→ Work required: Could you reproduce, from the records below, everything from the line with "Return the mask of every instance of the gray" down to the line with "Return the mask of every instance of the robot", keeping both of those lines and changing nothing?

→ Data extract:
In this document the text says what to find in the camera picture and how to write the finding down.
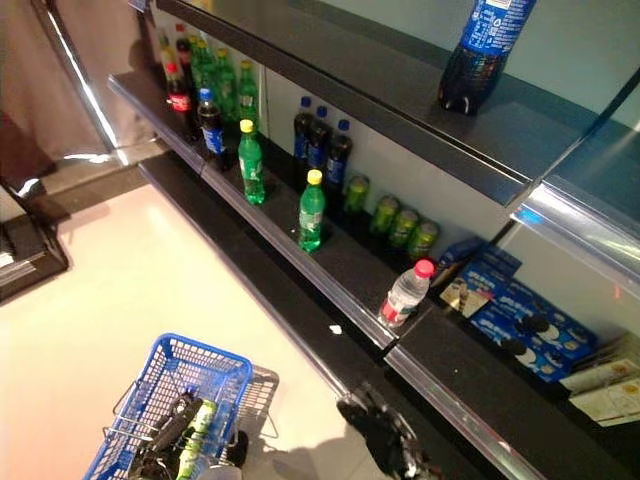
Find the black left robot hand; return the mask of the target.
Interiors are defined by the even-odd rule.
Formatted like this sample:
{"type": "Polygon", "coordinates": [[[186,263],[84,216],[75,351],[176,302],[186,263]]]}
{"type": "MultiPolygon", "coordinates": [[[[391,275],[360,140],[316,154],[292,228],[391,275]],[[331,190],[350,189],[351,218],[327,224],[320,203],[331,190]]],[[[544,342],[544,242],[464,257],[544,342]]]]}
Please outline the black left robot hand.
{"type": "Polygon", "coordinates": [[[193,429],[189,424],[194,420],[203,400],[191,394],[180,395],[171,405],[169,413],[155,424],[156,431],[149,440],[138,446],[128,479],[177,479],[180,455],[186,446],[184,434],[193,429]]]}

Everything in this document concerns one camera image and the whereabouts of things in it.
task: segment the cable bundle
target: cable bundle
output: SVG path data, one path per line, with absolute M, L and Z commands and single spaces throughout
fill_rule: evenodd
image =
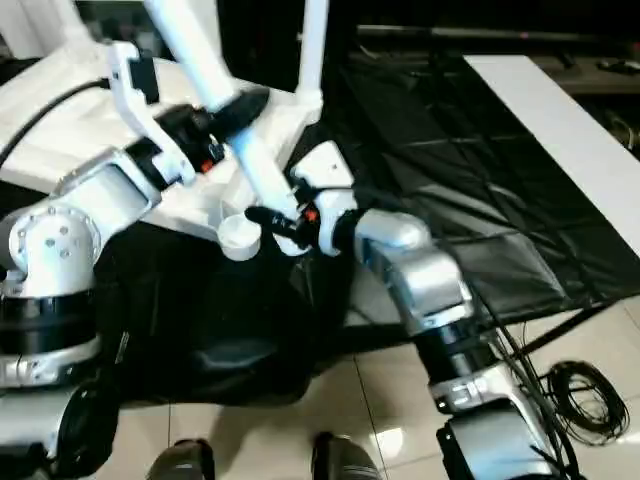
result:
M 629 428 L 629 411 L 611 382 L 593 365 L 567 361 L 541 377 L 566 432 L 589 446 L 620 438 Z

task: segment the white bracket
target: white bracket
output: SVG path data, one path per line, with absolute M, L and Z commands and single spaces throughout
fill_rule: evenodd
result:
M 153 118 L 147 108 L 144 93 L 133 87 L 129 62 L 138 61 L 140 52 L 131 43 L 114 42 L 109 47 L 108 59 L 109 84 L 116 110 L 129 128 L 158 146 L 160 153 L 153 159 L 153 164 L 165 182 L 171 184 L 179 180 L 183 185 L 189 185 L 196 178 L 193 166 L 184 152 Z

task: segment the white floor tile
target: white floor tile
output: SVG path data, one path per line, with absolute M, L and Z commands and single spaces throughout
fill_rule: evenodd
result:
M 415 348 L 391 348 L 356 361 L 386 467 L 439 453 L 435 432 L 447 417 L 436 410 Z
M 534 320 L 526 329 L 531 341 L 570 315 L 561 314 Z M 519 338 L 522 328 L 516 329 Z M 536 351 L 531 356 L 539 373 L 560 360 L 583 360 L 598 368 L 623 398 L 640 395 L 636 366 L 640 365 L 640 329 L 622 304 L 596 315 L 567 335 Z
M 389 480 L 448 480 L 442 457 L 429 458 L 387 469 Z
M 621 303 L 633 319 L 635 325 L 640 329 L 640 295 L 625 298 Z
M 143 480 L 169 442 L 169 407 L 122 410 L 113 454 L 91 478 Z
M 631 426 L 626 435 L 605 447 L 574 442 L 581 473 L 589 480 L 635 480 L 640 472 L 640 397 L 626 401 Z
M 175 405 L 171 442 L 210 440 L 219 478 L 310 478 L 313 439 L 322 431 L 349 435 L 382 468 L 355 364 L 342 362 L 315 379 L 304 398 L 281 408 Z

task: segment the black shoe
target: black shoe
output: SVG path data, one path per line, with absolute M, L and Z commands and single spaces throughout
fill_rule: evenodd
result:
M 348 438 L 321 433 L 311 460 L 313 480 L 382 480 L 375 463 Z
M 205 440 L 180 440 L 153 462 L 148 480 L 215 480 L 213 450 Z

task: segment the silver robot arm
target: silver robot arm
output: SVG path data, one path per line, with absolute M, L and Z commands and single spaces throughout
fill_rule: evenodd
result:
M 353 255 L 394 301 L 429 374 L 436 407 L 451 416 L 438 432 L 449 475 L 507 480 L 556 474 L 534 450 L 554 458 L 540 409 L 479 335 L 460 268 L 427 225 L 407 213 L 359 209 L 349 190 L 353 178 L 331 143 L 316 147 L 292 175 L 304 181 L 301 189 L 315 192 L 321 219 L 317 238 L 304 238 L 327 255 Z
M 253 90 L 215 113 L 179 105 L 155 119 L 147 109 L 158 93 L 149 81 L 153 62 L 126 43 L 113 44 L 109 58 L 116 108 L 141 139 L 108 149 L 0 222 L 3 474 L 15 465 L 77 478 L 108 458 L 119 404 L 110 385 L 93 381 L 100 353 L 93 267 L 163 190 L 222 159 L 212 158 L 212 137 L 222 142 L 246 128 L 268 101 L 267 91 Z

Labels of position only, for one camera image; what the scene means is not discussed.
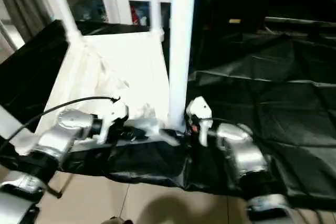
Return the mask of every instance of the white pole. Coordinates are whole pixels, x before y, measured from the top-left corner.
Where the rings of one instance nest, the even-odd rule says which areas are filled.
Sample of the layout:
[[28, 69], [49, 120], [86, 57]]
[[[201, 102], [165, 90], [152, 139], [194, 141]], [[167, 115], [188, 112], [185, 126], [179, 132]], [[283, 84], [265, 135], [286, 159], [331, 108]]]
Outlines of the white pole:
[[172, 0], [170, 35], [170, 126], [182, 129], [195, 0]]
[[71, 41], [73, 38], [78, 39], [81, 36], [81, 34], [77, 29], [75, 19], [71, 14], [71, 10], [67, 3], [67, 0], [55, 0], [55, 1], [62, 14], [62, 21], [67, 33], [68, 41]]
[[161, 22], [161, 3], [160, 0], [151, 0], [151, 31], [157, 33], [163, 40], [163, 29]]

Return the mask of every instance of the tiled floor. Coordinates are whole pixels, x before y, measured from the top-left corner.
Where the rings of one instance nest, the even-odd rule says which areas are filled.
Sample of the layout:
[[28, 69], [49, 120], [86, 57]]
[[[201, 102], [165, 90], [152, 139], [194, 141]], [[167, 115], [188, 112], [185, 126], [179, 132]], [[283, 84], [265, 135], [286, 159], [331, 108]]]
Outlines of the tiled floor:
[[[1, 167], [0, 181], [6, 173]], [[50, 185], [60, 190], [69, 176], [58, 173]], [[238, 198], [81, 175], [72, 176], [62, 199], [46, 194], [39, 207], [38, 224], [100, 224], [112, 216], [132, 219], [135, 224], [251, 224], [245, 203]], [[309, 224], [319, 224], [315, 212], [301, 213]], [[320, 213], [323, 223], [336, 224], [333, 213]], [[293, 216], [296, 224], [307, 224], [297, 211]]]

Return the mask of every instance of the gray curtain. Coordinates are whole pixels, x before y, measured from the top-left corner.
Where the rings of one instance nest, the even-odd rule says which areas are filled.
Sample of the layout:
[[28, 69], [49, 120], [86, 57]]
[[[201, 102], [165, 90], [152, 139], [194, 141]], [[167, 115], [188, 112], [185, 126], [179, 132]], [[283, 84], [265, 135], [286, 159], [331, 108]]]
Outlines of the gray curtain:
[[42, 0], [3, 0], [12, 24], [27, 42], [47, 26], [51, 19]]

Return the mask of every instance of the black tarp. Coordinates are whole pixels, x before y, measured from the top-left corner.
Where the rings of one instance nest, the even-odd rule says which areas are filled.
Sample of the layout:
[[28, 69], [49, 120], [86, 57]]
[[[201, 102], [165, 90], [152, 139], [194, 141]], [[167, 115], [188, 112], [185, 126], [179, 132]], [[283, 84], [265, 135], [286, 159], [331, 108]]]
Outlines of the black tarp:
[[[79, 28], [83, 34], [143, 30]], [[62, 26], [54, 22], [0, 65], [0, 104], [21, 122], [43, 110], [66, 48]], [[248, 125], [294, 206], [336, 210], [335, 42], [237, 33], [207, 37], [200, 48], [188, 100], [202, 95], [213, 116]], [[15, 156], [12, 146], [1, 155], [14, 167], [7, 158]], [[222, 154], [191, 137], [179, 147], [148, 143], [72, 153], [62, 168], [125, 183], [240, 195]]]

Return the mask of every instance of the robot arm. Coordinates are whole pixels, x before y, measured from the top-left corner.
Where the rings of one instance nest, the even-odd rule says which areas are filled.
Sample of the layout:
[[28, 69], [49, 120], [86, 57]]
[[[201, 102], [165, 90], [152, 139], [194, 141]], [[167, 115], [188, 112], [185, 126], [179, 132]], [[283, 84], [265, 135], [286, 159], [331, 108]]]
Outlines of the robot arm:
[[3, 224], [34, 223], [39, 209], [36, 204], [48, 187], [75, 140], [99, 135], [102, 120], [78, 110], [62, 112], [57, 123], [38, 138], [37, 144], [24, 156], [18, 170], [12, 170], [0, 185], [0, 220]]
[[[124, 113], [117, 114], [116, 118], [126, 116]], [[243, 197], [247, 200], [250, 219], [268, 223], [271, 214], [270, 223], [277, 219], [281, 223], [293, 223], [288, 211], [289, 204], [282, 195], [281, 188], [272, 182], [273, 177], [265, 156], [253, 141], [251, 130], [244, 125], [230, 123], [213, 126], [211, 110], [203, 98], [195, 99], [188, 106], [187, 114], [191, 132], [197, 135], [203, 146], [207, 146], [209, 136], [216, 140], [217, 148], [223, 152], [230, 167], [232, 181], [241, 188]], [[38, 138], [36, 145], [24, 157], [24, 162], [19, 164], [17, 170], [11, 171], [0, 185], [2, 223], [34, 223], [39, 212], [36, 204], [43, 194], [48, 191], [58, 198], [61, 196], [61, 193], [49, 188], [48, 183], [74, 142], [96, 137], [99, 144], [104, 143], [107, 130], [116, 118], [104, 122], [92, 114], [67, 110], [59, 115], [52, 128], [40, 137], [35, 136]], [[127, 143], [121, 141], [121, 145], [156, 141], [178, 145], [175, 138], [160, 130], [156, 120], [139, 120], [128, 124], [128, 127], [140, 129], [149, 137], [147, 141], [137, 141], [132, 137]], [[32, 133], [25, 134], [26, 137], [31, 137]]]

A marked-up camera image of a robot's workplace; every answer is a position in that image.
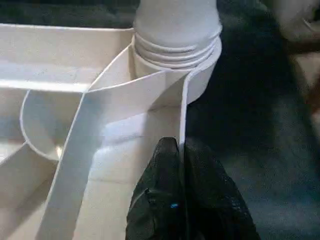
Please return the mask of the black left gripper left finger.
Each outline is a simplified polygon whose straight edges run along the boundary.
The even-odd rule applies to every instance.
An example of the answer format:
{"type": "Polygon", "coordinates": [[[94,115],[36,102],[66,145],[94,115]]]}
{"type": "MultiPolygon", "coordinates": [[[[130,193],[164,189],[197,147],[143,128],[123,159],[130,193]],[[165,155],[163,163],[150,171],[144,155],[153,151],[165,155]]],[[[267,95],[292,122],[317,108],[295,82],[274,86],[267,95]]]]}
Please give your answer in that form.
{"type": "Polygon", "coordinates": [[[128,240],[182,240],[185,209],[177,141],[163,137],[132,194],[126,217],[128,240]]]}

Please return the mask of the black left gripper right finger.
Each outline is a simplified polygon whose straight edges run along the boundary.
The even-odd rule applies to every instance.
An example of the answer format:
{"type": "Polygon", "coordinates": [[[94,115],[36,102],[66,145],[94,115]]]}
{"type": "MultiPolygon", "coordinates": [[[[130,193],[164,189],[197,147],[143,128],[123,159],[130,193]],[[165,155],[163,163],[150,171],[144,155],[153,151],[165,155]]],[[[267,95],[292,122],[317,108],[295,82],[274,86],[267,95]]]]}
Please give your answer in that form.
{"type": "Polygon", "coordinates": [[[184,147],[184,169],[191,239],[260,239],[238,187],[209,146],[188,138],[184,147]]]}

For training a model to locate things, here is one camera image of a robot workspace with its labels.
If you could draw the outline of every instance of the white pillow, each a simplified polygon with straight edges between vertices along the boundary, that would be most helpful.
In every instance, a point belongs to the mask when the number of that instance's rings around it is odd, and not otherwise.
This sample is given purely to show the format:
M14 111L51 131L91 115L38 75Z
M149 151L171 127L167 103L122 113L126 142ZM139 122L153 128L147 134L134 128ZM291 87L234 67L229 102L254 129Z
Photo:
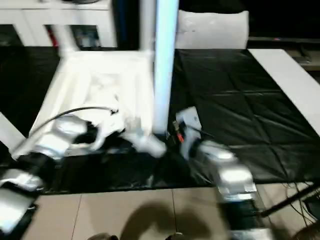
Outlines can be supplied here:
M177 49L245 49L248 37L248 11L221 14L179 10Z

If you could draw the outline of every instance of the black cable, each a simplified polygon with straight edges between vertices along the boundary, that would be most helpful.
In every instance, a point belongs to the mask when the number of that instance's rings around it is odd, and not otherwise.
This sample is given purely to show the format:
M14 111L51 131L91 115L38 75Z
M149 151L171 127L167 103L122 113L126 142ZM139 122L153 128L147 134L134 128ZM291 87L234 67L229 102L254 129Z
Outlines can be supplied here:
M225 145L225 144L222 144L219 140L217 140L217 138L216 138L214 135L212 135L212 134L210 134L210 133L208 133L208 132L206 132L206 131L197 129L197 128L195 128L195 127L193 127L193 126L190 126L190 125L185 125L185 126L186 126L187 128L191 128L191 129L197 131L198 133L201 133L201 134L203 134L203 135L205 135L205 136L207 136L207 137L212 138L216 143L218 143L218 144L221 145L221 147L220 147L221 149L228 149L228 150L232 151L229 146L227 146L227 145Z
M206 135L206 136L208 136L208 137L210 137L210 138L213 138L214 140L217 140L217 138L216 138L215 136L213 136L212 134L210 134L210 133L208 133L208 132L206 132L206 131L203 131L203 130L201 130L201 129L197 129L197 128L195 128L195 127L193 127L193 126L190 126L190 125L186 125L186 126L187 126L188 128L191 128L191 129L193 129L193 130L195 130L195 131L203 134L203 135Z
M298 188L297 183L294 183L294 185L295 185L296 191L299 193L300 191L299 191L299 188ZM305 224L306 227L308 227L307 220L306 220L306 216L305 216L305 213L304 213L304 209L303 209L303 207L302 207L301 198L299 198L299 205L300 205L300 209L301 209L301 213L302 213L302 217L303 217L304 224Z
M40 126L38 126L35 130L33 130L29 137L25 138L24 140L22 140L12 151L11 155L13 155L19 148L21 148L27 141L28 139L30 139L33 135L35 135L37 132L39 132L39 130L41 130L44 126L46 126L48 123L50 123L53 120L56 120L58 118L60 118L63 115L67 115L70 113L74 113L74 112L78 112L78 111L82 111L82 110L88 110L88 109L98 109L98 110L106 110L111 112L111 114L114 114L117 112L117 110L113 110L109 107L104 107L104 106L84 106L84 107L78 107L78 108L74 108L74 109L70 109L64 112L61 112L59 114L57 114L56 116L49 118L47 121L45 121L44 123L42 123Z
M292 189L293 187L290 186L288 183L287 183L287 186L285 186L284 184L282 184L284 187L285 187L285 197L288 199L289 198L289 195L288 195L288 189ZM297 210L295 208L295 206L293 206L292 203L290 203L290 206L292 207L292 209L297 213L299 214L302 218L303 218L303 221L306 225L306 227L308 226L307 224L307 220L311 223L314 223L314 221L310 220L308 217L305 216L304 212L303 212L303 208L302 208L302 202L301 202L301 199L299 199L299 202L301 203L300 207L301 207L301 212L299 210Z

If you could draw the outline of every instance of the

→ Exercise answer:
Return the mask of every instance of the gray curtain. Coordinates are whole pixels, x before y, measured from the top-left corner.
Where the rings of one instance nest, the even-odd rule says which areas are filled.
Sample of the layout:
[[28, 69], [49, 120], [86, 57]]
[[[201, 102], [165, 90], [152, 139], [194, 141]], [[167, 115], [188, 112], [185, 126], [179, 132]], [[283, 84], [265, 135], [286, 159], [331, 108]]]
Outlines of the gray curtain:
[[42, 0], [3, 0], [12, 24], [27, 42], [47, 26], [51, 19]]

Return the mask of every instance of the black tarp. Coordinates are whole pixels, x before y, measured from the top-left corner.
Where the rings of one instance nest, the even-odd rule says which areas are filled.
Sample of the layout:
[[28, 69], [49, 120], [86, 57]]
[[[201, 102], [165, 90], [152, 139], [194, 141]], [[167, 115], [188, 112], [185, 126], [179, 132]], [[283, 84], [265, 135], [286, 159], [331, 108]]]
Outlines of the black tarp:
[[[79, 28], [83, 34], [143, 30]], [[62, 26], [54, 22], [0, 65], [0, 104], [21, 122], [43, 110], [66, 48]], [[248, 125], [294, 206], [336, 210], [335, 42], [237, 33], [207, 37], [200, 48], [188, 100], [202, 95], [213, 116]], [[15, 156], [12, 146], [1, 155], [14, 167], [7, 158]], [[222, 154], [191, 137], [179, 147], [148, 143], [72, 153], [62, 168], [125, 183], [240, 195]]]

Return the mask of every instance of the robot arm. Coordinates are whole pixels, x before y, measured from the top-left corner.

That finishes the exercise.